Via Arenula es a esta hora un antro de fumadores y otros enajenados. Fumadores expulsados de los locales públicos aspiran en la calle vapor de gasolina agoniosamente, polvo de taladradoras y humo que se pierde en el aire mientras el cigarro se consume en sí mismo, se quema, se fuma solo, incesante, como si un microscópico agente secreto químico-tóxico, oculto entre las hebras de tabaco, cumpliera la misión de fumarse rapidísimamente, desde el interior, el cigarro del fumador angustiado y en ansia de humo fugitivo. Dios mío, ahí está Francesca, irrepetible, inconfundible, fumando, en el extremo de la parada del tranvía. Nunca habría visto a Francesca tan bellissima, tan ida, tan ausente, tan desarmada como en ese momento, si el deseo no me hubiera engañado y la fumadora solitaria hubiera sido de verdad Francesca.

¿Adonde me llevas, Fulvio? Al Caffè Boiardo, dirá mi amigo, adivinándome el deseo pensado, el deseo de mi professoressa X. Vaya y vea a la ragazza soplona, dijo X, y cuénteme lo que ve. Los ojos son testigos más precisos que los oídos. Me adivinó Fulvio el pensamiento, como hacía Sherlock Holmes con su amigo Watson. Está usted pensando en la terrible guerra civil americana y en el aspecto ridículo de todas las guerras heroicas, dice Holmes, que observa cómo Watson estudia meditabundo la pared después de pasar la mirada por unos cuadros. Yo vi el anuncio en la parada del tranvía, Una donna libera non fuma, y recordé Berlín en 1937, o no exactamente Berlín en 1937, sólo una novela que traduje en 1998, popular (está probado que Hitler y los nazis atraen y venden mucho), un cartel, Las mujeres alemanas no fuman, Deutschen Weiben rauchen nicht, decía la propaganda nacionalsocialista. Miré hacia el este, y Fulvio, a quien alguna vez le había comentado la coincidencia publicitaria, siguió mi pensamiento, el humo y los na-zis, el cuartel de las SS en Roma, y leyó en las arrugas de mi frente persecuciones amorosas, boiardescas, el Orlando innamorato. Vamos a la calle del poeta Boiardo, al Esquilino, muy cerca de la antigua sede de las SS en Roma, a un bar, el Boiardo, dijo Fulvio, con-cluyendo su eslabonamiento de observaciones y deducciones, Sherlock Holmes o boxeador adiestrado en adelantarse al movimiento e intención del rival. Prodigiosamente ha seguido mis pensamientos hasta la cajera canarina del Caffè Boiardo.

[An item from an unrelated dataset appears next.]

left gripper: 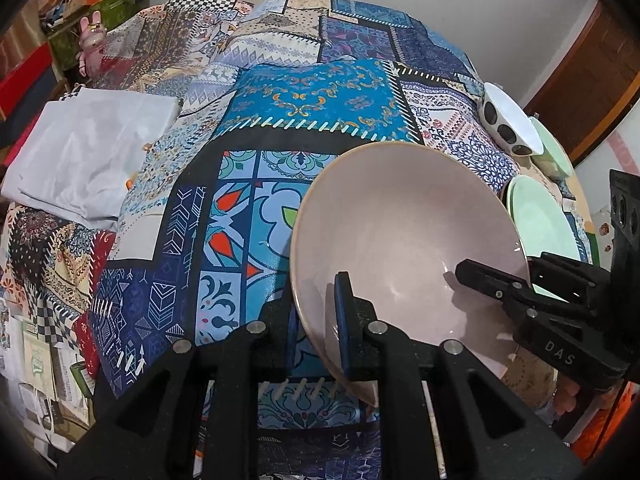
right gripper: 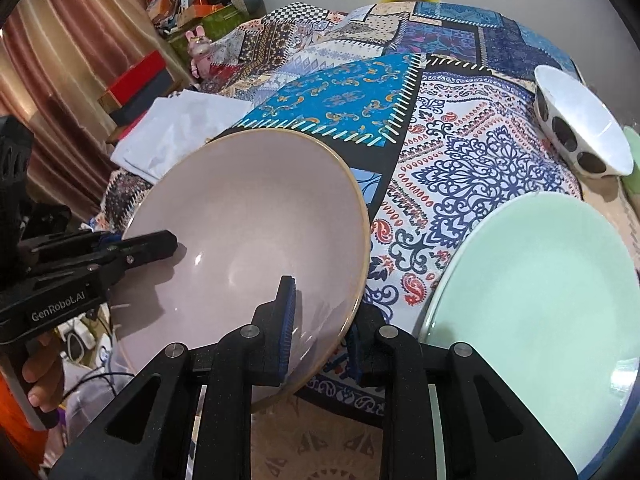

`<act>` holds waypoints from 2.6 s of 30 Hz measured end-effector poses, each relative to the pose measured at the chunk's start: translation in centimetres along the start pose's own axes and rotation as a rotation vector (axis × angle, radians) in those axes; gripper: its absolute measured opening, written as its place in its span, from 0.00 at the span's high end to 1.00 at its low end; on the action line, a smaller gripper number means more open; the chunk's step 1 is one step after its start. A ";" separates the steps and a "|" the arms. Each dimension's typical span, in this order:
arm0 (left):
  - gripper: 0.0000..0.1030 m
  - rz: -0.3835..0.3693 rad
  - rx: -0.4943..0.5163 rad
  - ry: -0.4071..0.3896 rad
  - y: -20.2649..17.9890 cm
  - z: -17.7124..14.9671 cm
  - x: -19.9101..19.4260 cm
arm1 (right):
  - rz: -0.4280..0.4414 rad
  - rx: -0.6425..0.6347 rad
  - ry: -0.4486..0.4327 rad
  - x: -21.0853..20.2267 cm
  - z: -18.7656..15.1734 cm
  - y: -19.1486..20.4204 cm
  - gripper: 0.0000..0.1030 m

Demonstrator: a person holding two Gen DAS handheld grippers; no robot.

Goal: Organize plates and bowls
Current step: 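Carry the pale pink bowl with both tools beside the plate stack, then lower the pale pink bowl onto the quilt and open both tools, then move both tools to the white spotted bowl and grasp its rim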

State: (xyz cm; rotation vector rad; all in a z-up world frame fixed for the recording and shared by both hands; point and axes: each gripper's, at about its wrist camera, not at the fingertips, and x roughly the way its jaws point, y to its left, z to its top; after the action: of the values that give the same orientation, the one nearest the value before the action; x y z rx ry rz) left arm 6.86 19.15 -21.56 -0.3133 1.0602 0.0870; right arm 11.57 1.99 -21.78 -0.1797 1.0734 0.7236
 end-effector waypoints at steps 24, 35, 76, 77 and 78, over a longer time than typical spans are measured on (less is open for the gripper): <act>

Pone maquinalmente la sirena en el techo del coche, en urgente velocidad hacia ninguna parte desde via Arenula, y yo le doy un rumbo. Ve a via Boiardo, paralela a via Merulana, le digo, adivinando o intuyendo todas sus deducciones, sin darle tiempo a que diga Vamos a via Matteo Maria Boiardo, al Caffè Boiardo. Si me hubiera adivinado el pensamiento, yo ahora no pensaría en Holmes ni en la agilidad mental pugilística, sino en el avance del espionaje telefónico: un teléfono móvil sensible, abierto, en conexión, sobre una mesa, sobre la mesa de la professoressa X, por ejemplo, como apagado y abandonado, pero llamando a trescientos kilómetros de distancia, donde algún funcionario oye y graba la conversación que se produce a trescientos kilómetros. Oye y graba y traga comida y cerveza del bar de abajo, y fuma, adormilado y profesionalmente rutinario, sin oír lo que oye, hasta que la ragazza se pone en la boca el uccello de Franco.